My friends are a very important group to me here, but in my overall life, I guess they are not nearly as influential to me as my relatives are. Chinese families were large for many years, sometimes with seven to 10 children. I know that my great grandmother came from a very large family. However, because of overpopulation, China has implemented the one-child policy. Although there are exceptions, the general rule is that only one child is allowed per couple. Now China is becoming a land of spoiled only-children. I often wonder what will happen to China’s family culture and if culture and knowledge will be passed down as efficiently. Many people grow up without uncles, aunts, cousins or, of course, siblings. This seems to be a significant social issue for a country whose character is still collectivist. Perhaps China will make the shift rather quickly to a culture of individualism.
Or perhaps they will express collectivism in some other different formats, such as neighborhood groups and volunteer societies. At any rate, eventually rising population of people without close relatives to watch after them as they age will mean a need for more caregiving and health care professionals.

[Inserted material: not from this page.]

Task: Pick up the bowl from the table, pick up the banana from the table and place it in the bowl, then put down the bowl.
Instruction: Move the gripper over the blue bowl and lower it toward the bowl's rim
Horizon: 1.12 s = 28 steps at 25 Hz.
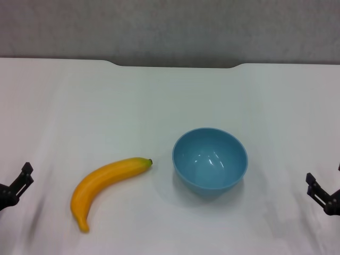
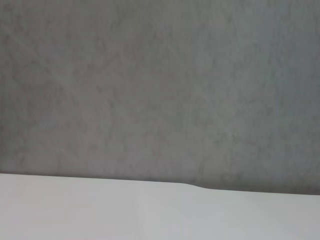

There are many aspects that define my life, including my status as a student, family member, and friend. While these are important roles, they do not capture everything about who I am. One element that runs deeper than those items is my culture, most of which I received from relatives. I grew up in China until coming to school at UC. My thinking has certainly been influenced by the time I have spent living abroad, but it nonetheless does continue to be Chinese at the heart. In a Chinese family, your family is almost literally all that you have to depend on in many cases. I am quite thankful that I have a wonderful family.